As we plan our gardens this spring we should strive to be good stewards of Mother Earth and utilize the best eco-friendly practices that will provide the healthiest food with the biggest yields. 

Cover crops are amazing! One acre of cover crops planted for one year — is the equivalent of twelve tons of poultry manure, (in nitrogen content). Cover crops are typically grown over the cold months. The best cover crops can provide nutrients for feeding summertime crops and will also reduce the growth of pesky weeds. In an optimally sustainable garden, the ideal scenario would include two cover crops: one cover crop would be grown from late autumn to late winter, and another planted in late winter until mid-spring; this will allow for one main “90-120” day summertime food crop to be harvested throughout late-summer and early-autumn. Almost any type of ground cover can serve the purpose of providing a nutrient-rich cover crop for the summer garden. Mustards, fava beans, and clover crops are the most popular cover crops, but you can be creative in utilizing native flowering plants that can endure the cold weather. 

Gardeners should consider using composted mulch and natural wood chips for amending. Any mixture of different composted wood chips or leafy mulch is suitable. Native willow chips are the most sustainable: as you can regularly harvest long poles for seasonal chipping. Woody debris can also be used in Hügelkultur beds and mounds. 

When shopping for amendments at local garden supply stores always choose eco-friendly-plant-based products because they are the most sustainable and safe to handle. Inquire about — coconut fiber, rice hulls, cocoa bean hulls, straw, alfalfa meal, kelp meal, wood chips, grape pomace, mushroom compost, composted leafy debris, and mulch.

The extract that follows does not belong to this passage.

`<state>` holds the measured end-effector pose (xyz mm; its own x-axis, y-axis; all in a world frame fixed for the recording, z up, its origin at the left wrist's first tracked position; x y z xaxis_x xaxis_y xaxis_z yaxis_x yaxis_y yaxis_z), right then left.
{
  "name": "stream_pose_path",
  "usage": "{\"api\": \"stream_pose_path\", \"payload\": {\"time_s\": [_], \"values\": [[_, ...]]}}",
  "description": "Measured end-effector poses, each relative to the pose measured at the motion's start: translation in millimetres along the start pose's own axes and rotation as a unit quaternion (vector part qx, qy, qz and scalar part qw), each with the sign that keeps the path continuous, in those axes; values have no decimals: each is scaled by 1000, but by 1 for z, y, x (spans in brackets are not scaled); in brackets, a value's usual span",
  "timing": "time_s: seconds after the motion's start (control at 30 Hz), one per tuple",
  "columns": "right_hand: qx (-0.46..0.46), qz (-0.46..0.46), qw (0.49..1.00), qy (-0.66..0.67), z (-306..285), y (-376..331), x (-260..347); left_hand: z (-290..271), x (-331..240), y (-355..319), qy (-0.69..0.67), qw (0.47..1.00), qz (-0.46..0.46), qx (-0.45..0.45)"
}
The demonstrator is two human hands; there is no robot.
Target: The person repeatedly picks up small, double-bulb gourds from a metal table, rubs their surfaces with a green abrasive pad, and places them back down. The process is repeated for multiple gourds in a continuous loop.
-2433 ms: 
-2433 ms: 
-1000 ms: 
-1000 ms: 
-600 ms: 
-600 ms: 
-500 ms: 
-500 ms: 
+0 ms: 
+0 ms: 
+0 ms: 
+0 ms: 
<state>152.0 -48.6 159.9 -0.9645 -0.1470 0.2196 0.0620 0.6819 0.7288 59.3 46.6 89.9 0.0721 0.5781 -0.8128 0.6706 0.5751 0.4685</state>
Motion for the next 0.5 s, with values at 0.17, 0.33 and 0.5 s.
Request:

When planning a garden it’s important to always use the most beneficial eco-friendly practices. Our natural gardens can mimic natural ecosystems. Reducing erosion, enhancing biodiversity, and encouraging healthy wildlife will benefit the planet and the health of future generations to come. It’s all connected! 

- Advertisement -

See these helpful resources below:

[John Jeavons and Ecology Action: https://en.m.wikipedia.org/wiki/Biointensive_agriculture]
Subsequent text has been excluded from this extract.